** EXCERPTED RECORDS **
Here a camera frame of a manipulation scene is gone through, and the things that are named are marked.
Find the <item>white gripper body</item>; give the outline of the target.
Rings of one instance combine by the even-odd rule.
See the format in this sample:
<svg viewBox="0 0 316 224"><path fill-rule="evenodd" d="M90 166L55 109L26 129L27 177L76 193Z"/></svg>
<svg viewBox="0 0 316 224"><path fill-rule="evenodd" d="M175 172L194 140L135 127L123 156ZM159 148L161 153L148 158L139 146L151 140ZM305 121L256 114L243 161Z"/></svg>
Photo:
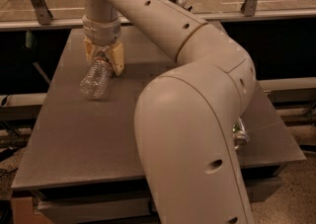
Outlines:
<svg viewBox="0 0 316 224"><path fill-rule="evenodd" d="M107 46L120 37L120 21L117 16L83 16L85 36L94 44Z"/></svg>

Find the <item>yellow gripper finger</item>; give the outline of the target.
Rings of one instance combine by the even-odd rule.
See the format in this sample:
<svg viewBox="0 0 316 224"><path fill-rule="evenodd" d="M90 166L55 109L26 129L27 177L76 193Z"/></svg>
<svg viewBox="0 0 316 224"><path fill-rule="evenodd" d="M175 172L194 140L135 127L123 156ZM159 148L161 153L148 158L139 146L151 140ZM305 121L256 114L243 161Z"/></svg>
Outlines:
<svg viewBox="0 0 316 224"><path fill-rule="evenodd" d="M106 57L110 61L115 73L119 76L124 69L124 49L120 41L106 48Z"/></svg>
<svg viewBox="0 0 316 224"><path fill-rule="evenodd" d="M88 64L91 64L97 53L103 50L101 46L93 43L88 37L84 39L84 48Z"/></svg>

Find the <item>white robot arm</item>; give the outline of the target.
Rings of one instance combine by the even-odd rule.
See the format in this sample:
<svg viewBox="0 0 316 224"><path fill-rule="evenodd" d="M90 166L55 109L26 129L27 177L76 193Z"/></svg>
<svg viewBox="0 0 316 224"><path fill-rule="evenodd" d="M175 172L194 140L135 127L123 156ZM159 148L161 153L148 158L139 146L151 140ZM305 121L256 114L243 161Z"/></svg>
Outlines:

** WORK INSTRUCTIONS **
A word-for-word transcription of the entries above, free of images, is what is wanted.

** RESPONSE AREA **
Here a camera frame of a manipulation scene is gone through, and the things that are named are marked.
Find the <item>white gripper body</item>; give the outline of the target.
Rings of one instance combine by the even-odd rule.
See the format in this sample:
<svg viewBox="0 0 316 224"><path fill-rule="evenodd" d="M90 166L55 109L26 129L27 177L76 193Z"/></svg>
<svg viewBox="0 0 316 224"><path fill-rule="evenodd" d="M175 172L194 140L135 127L123 156ZM159 148L161 153L148 158L139 146L151 140ZM305 121L256 114L243 161Z"/></svg>
Photo:
Outlines:
<svg viewBox="0 0 316 224"><path fill-rule="evenodd" d="M107 46L120 37L120 21L117 16L83 16L85 36L94 44Z"/></svg>

Find the <item>yellow gripper finger</item>; give the outline of the target.
Rings of one instance combine by the even-odd rule.
See the format in this sample:
<svg viewBox="0 0 316 224"><path fill-rule="evenodd" d="M90 166L55 109L26 129L27 177L76 193Z"/></svg>
<svg viewBox="0 0 316 224"><path fill-rule="evenodd" d="M175 172L194 140L135 127L123 156ZM159 148L161 153L148 158L139 146L151 140ZM305 121L256 114L243 161Z"/></svg>
Outlines:
<svg viewBox="0 0 316 224"><path fill-rule="evenodd" d="M106 57L110 61L115 73L119 76L124 69L124 49L120 41L106 48Z"/></svg>
<svg viewBox="0 0 316 224"><path fill-rule="evenodd" d="M88 64L91 64L97 53L103 50L101 46L93 43L88 37L84 39L84 48Z"/></svg>

Find the <item>white robot arm</item>; give the outline of the target.
Rings of one instance combine by the even-odd rule.
See the format in this sample:
<svg viewBox="0 0 316 224"><path fill-rule="evenodd" d="M90 166L55 109L26 129L27 177L76 193Z"/></svg>
<svg viewBox="0 0 316 224"><path fill-rule="evenodd" d="M175 172L194 140L135 127L123 156ZM159 148L161 153L148 158L139 146L151 140ZM305 121L256 114L243 161Z"/></svg>
Outlines:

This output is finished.